What to produce =
Find the number of lines below in which the word "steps" appears, and write that number only.

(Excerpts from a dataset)
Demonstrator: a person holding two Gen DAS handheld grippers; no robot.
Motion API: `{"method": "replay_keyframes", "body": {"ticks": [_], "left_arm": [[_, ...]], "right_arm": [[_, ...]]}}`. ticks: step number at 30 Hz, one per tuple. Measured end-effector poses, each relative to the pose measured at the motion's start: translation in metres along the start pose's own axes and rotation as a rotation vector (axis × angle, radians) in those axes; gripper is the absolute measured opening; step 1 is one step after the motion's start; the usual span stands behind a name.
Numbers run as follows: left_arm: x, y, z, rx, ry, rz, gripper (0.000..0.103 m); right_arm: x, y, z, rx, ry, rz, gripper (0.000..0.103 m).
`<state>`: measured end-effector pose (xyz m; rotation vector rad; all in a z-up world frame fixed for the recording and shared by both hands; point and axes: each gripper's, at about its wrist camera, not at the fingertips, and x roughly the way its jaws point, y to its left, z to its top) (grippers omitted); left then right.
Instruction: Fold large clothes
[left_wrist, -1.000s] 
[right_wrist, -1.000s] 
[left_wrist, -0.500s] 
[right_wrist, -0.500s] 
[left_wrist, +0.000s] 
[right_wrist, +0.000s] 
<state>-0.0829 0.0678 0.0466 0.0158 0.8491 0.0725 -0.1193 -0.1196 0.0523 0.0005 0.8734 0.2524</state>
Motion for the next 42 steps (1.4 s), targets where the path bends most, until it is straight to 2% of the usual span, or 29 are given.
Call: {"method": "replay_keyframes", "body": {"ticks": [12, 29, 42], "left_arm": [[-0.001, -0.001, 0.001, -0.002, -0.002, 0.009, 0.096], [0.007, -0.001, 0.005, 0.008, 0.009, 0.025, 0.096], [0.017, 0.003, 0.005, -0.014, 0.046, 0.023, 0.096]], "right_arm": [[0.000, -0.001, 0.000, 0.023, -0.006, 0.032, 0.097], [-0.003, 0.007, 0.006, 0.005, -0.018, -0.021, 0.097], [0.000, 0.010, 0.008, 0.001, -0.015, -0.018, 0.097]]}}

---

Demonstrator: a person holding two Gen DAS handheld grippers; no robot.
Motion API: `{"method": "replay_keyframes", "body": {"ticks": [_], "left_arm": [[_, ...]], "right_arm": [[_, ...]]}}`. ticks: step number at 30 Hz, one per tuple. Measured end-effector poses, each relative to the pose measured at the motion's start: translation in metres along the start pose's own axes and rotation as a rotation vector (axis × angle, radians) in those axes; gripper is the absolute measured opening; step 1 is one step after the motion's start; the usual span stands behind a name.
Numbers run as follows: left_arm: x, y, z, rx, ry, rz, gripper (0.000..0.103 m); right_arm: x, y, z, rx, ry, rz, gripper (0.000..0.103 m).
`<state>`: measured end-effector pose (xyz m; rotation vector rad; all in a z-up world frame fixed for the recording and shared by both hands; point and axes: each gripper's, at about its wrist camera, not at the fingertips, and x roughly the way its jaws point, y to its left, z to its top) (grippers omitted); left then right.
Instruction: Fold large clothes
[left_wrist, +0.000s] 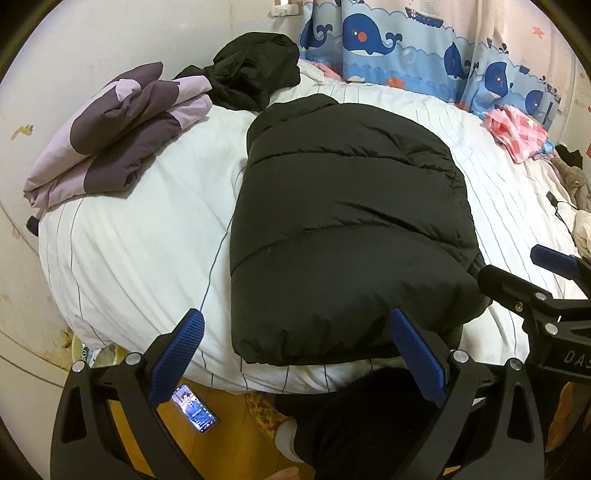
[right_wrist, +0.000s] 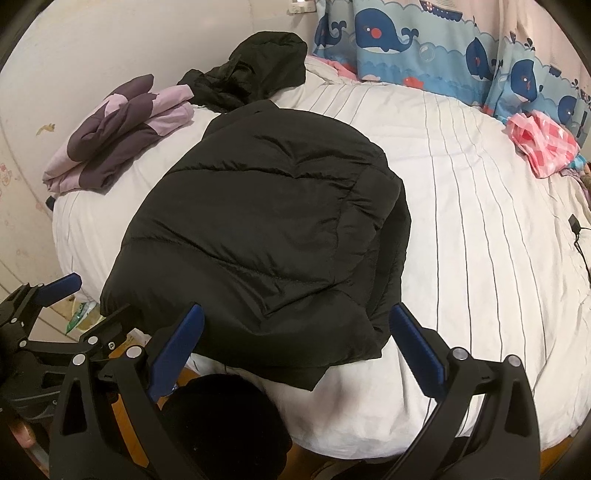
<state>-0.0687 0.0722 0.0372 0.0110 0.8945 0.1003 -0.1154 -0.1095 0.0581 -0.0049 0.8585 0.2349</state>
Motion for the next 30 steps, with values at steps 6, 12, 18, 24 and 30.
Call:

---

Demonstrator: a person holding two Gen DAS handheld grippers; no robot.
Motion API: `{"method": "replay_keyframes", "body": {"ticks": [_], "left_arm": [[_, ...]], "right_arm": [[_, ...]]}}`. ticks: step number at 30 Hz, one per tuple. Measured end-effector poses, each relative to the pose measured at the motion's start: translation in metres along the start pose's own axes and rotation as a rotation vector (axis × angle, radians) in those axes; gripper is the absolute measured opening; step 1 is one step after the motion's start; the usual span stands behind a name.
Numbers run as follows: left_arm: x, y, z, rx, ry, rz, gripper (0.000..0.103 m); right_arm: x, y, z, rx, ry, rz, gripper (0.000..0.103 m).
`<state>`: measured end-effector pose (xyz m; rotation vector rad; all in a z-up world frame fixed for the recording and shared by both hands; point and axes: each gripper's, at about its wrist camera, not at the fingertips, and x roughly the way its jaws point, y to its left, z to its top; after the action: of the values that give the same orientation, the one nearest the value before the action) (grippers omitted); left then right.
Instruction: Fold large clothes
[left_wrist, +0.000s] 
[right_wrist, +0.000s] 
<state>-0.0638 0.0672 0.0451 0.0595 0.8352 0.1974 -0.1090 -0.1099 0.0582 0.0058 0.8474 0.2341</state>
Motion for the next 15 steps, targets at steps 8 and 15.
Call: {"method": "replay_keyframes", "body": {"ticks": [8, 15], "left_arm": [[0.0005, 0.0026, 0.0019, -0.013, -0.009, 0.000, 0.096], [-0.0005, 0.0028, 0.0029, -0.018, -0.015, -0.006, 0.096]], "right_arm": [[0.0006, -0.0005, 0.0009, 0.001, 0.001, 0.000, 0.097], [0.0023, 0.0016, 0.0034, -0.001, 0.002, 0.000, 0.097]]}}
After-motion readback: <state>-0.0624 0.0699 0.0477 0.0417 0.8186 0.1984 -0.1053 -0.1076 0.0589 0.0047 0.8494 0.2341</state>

Exercise response =
3